When Peter Clark died in 1882 McLennan became the sole owner of the company. He was very active in Glasgow commercial society, a member of the Town Council, a Magistrate. a Deputy Convener of the Trades House and a JP. He had eleven surviving children, including Isabella Brown McLennan who married into the Russell ship building family and Flora Clark McLennan who married the police surgeon John Adams Boyd.

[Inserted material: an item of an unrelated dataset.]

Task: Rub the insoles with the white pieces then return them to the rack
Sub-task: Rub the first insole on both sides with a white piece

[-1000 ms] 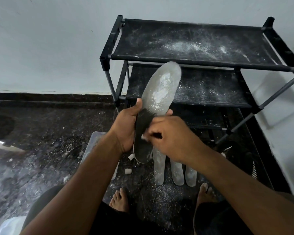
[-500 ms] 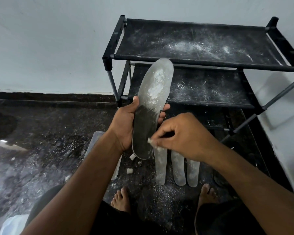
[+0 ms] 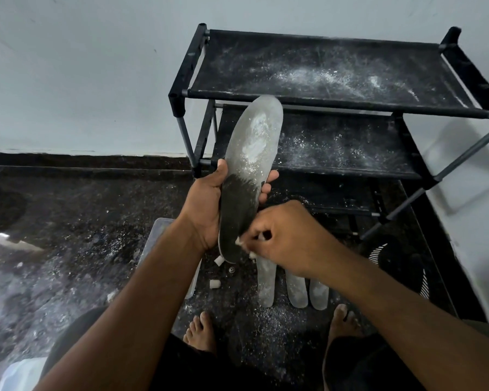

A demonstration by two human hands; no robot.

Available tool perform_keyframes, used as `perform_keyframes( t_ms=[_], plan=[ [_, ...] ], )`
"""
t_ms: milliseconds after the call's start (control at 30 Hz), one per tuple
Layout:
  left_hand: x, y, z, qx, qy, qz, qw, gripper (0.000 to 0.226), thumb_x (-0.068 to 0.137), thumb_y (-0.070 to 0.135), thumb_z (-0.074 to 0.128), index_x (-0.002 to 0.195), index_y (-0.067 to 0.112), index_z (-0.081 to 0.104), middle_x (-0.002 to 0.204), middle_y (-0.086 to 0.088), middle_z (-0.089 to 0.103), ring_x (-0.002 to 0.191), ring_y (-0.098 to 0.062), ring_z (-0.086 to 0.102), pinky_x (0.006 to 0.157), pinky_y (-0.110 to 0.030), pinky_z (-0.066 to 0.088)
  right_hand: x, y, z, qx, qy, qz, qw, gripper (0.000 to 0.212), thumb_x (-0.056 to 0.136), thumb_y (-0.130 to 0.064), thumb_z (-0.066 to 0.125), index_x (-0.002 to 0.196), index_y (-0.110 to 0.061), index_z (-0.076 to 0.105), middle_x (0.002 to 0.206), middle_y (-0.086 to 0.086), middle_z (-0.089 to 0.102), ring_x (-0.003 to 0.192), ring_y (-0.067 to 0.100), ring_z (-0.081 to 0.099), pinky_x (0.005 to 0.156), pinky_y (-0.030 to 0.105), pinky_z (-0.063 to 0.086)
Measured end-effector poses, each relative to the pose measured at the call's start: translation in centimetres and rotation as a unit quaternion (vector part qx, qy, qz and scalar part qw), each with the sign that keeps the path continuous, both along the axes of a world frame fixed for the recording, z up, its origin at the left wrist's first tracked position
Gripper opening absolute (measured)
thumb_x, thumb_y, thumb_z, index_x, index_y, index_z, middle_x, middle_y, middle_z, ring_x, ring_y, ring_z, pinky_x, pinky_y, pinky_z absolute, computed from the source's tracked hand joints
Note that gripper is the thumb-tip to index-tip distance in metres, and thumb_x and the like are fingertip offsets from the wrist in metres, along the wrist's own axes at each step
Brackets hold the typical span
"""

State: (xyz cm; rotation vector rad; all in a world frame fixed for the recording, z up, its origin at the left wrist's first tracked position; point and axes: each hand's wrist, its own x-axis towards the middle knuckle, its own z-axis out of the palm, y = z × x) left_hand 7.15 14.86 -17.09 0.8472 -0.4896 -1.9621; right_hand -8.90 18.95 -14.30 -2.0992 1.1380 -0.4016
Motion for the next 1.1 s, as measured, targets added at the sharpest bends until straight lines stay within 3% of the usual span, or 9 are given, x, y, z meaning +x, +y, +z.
perform_keyframes(
  t_ms=[167, 233, 333, 467, 633, 733, 833, 967, 1100],
  plan=[
    [0.1, 0.0, 0.0, 0.005, 0.015, -0.005, 1.0, 0.071, 0.11, 0.052, 0.023, 0.135, -0.006, 0.056, 0.135, -0.024, 0.064, 0.104, -0.027, 0.062, 0.109, -0.043, 0.046, -1.2, -0.4, 1.5, 0.001, -0.122, -0.06, 0.991, 0.004, 0.083, -0.018, 0.077, 0.083, -0.013, 0.078, 0.081, -0.007, 0.074, 0.076, 0.0, 0.069, 0.074, 0.018, 0.056],
    [-0.1, 0.0, 0.1, 0.007, 0.017, -0.004, 1.0, 0.072, 0.11, 0.052, 0.024, 0.138, -0.005, 0.057, 0.136, -0.025, 0.064, 0.109, -0.028, 0.06, 0.119, -0.047, 0.037, -1.0, -0.8, 1.0, -0.078, -0.058, -0.08, 0.992, 0.006, 0.085, -0.021, 0.075, 0.088, -0.017, 0.078, 0.085, -0.008, 0.072, 0.077, 0.003, 0.066, 0.076, 0.027, 0.057],
    [-0.2, 0.0, -0.2, 0.01, 0.011, 0.012, 1.0, 0.078, 0.11, 0.054, 0.021, 0.124, -0.006, 0.069, 0.132, -0.023, 0.067, 0.1, -0.025, 0.062, 0.106, -0.038, 0.045, 0.2, 0.2, 0.1, -0.025, 0.016, 0.007, 1.0, 0.008, 0.086, -0.021, 0.074, 0.091, -0.017, 0.078, 0.087, -0.006, 0.072, 0.076, 0.004, 0.066, 0.074, 0.027, 0.057],
    [0.3, -0.2, -0.1, 0.011, 0.015, 0.012, 1.0, 0.076, 0.109, 0.054, 0.021, 0.134, -0.007, 0.06, 0.129, -0.02, 0.069, 0.096, -0.023, 0.064, 0.099, -0.035, 0.05, -0.1, 0.7, 1.4, 0.086, -0.123, 0.013, 0.989, 0.006, 0.081, -0.017, 0.079, 0.083, -0.011, 0.079, 0.08, -0.005, 0.075, 0.076, 0.003, 0.07, 0.074, 0.023, 0.058],
    [0.0, -0.1, 0.2, 0.019, 0.033, 0.013, 0.999, 0.074, 0.109, 0.055, 0.024, 0.139, -0.006, 0.053, 0.127, -0.021, 0.069, 0.097, -0.024, 0.064, 0.1, -0.036, 0.052, -0.4, -0.6, 0.6, -0.061, -0.061, -0.063, 0.994, 0.005, 0.084, -0.02, 0.076, 0.085, -0.016, 0.078, 0.081, -0.008, 0.071, 0.071, 0.006, 0.066, 0.071, 0.032, 0.058],
    [0.1, -0.1, 0.0, 0.02, 0.026, 0.014, 0.999, 0.078, 0.108, 0.056, 0.022, 0.141, -0.008, 0.052, 0.123, -0.019, 0.07, 0.092, -0.022, 0.063, 0.096, -0.033, 0.048, 0.2, 0.4, 0.1, -0.019, -0.024, 0.015, 0.999, 0.004, 0.083, -0.019, 0.076, 0.083, -0.015, 0.079, 0.08, -0.006, 0.073, 0.071, 0.004, 0.067, 0.07, 0.031, 0.057],
    [0.4, -0.2, -0.1, 0.016, 0.033, 0.012, 0.999, 0.079, 0.108, 0.057, 0.022, 0.138, -0.008, 0.056, 0.126, -0.019, 0.069, 0.096, -0.023, 0.062, 0.099, -0.035, 0.048, -0.5, 0.2, 1.2, 0.021, -0.131, -0.031, 0.991, 0.002, 0.082, -0.017, 0.078, 0.081, -0.016, 0.078, 0.08, -0.006, 0.074, 0.075, 0.002, 0.069, 0.073, 0.024, 0.058],
    [0.1, -0.2, 0.0, 0.014, 0.035, 0.018, 0.999, 0.076, 0.109, 0.055, 0.021, 0.143, -0.006, 0.051, 0.132, -0.02, 0.066, 0.095, -0.023, 0.064, 0.09, -0.034, 0.057, -0.3, -0.6, 0.1, -0.076, -0.059, -0.072, 0.993, 0.005, 0.083, -0.018, 0.077, 0.087, -0.016, 0.078, 0.086, -0.009, 0.072, 0.075, 0.003, 0.067, 0.072, 0.032, 0.059],
    [0.1, -0.1, -0.1, 0.013, 0.016, 0.024, 0.999, 0.078, 0.11, 0.055, 0.02, 0.131, -0.007, 0.064, 0.132, -0.021, 0.066, 0.097, -0.023, 0.061, 0.095, -0.035, 0.051, 0.2, 0.4, 0.4, 0.029, -0.109, -0.014, 0.994, 0.005, 0.081, -0.018, 0.079, 0.085, -0.014, 0.079, 0.084, -0.006, 0.076, 0.078, 0.001, 0.07, 0.08, 0.027, 0.057]
  ],
)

James McLennan’s older son, Andrew born in 1866 to his first wife, was to follow his father. University educated and well-travelled he was abroad when his father died. He returned to Glasgow and, with his half-brother, James Bryce McLennan bought the company from the trustees. It focussed on distilling and blending, reflecting the growing popularity of whiskey. Andrew had other business interests including being a Director of Convalmore Distillery for a period. Like his father he was a Deacon Convener of the Trades House and active in Glasgow’s commercial life. He had wider business interests, in 1914 his is noted as a director of the Antelope Gold Mine (Rhodesia), the Gold Fields Rhodesian Development Company and the Selukwe Columbian Gold Field.
In June 1916 the Company was formally wound up. James signed the documentation published in the Edinburgh Gazette on 9th June.
James Bryce McLennan celebrated the family link to Burns, presenting a statue of Burns to the British Institute at the Sorbonne in Paris. This statue was hidden in a cellar during the Nazi occupation. When Paris was liberated in 1944 the statue was removed from its hiding place and restored to its original position. In recognition of the care taken by the Institute in preventing the statue falling into German hands, the Burns Federation in 1946 presented a set of the Scottish National Dictionary to the Sorbonne.
James Bryce McLennan died in Scotland in 1950. His wife, Robina Birnie Lawrence had died in France, where they had property, in 1946. Andrew died in 1941 in Kirkland House near Closeburn, he had never married.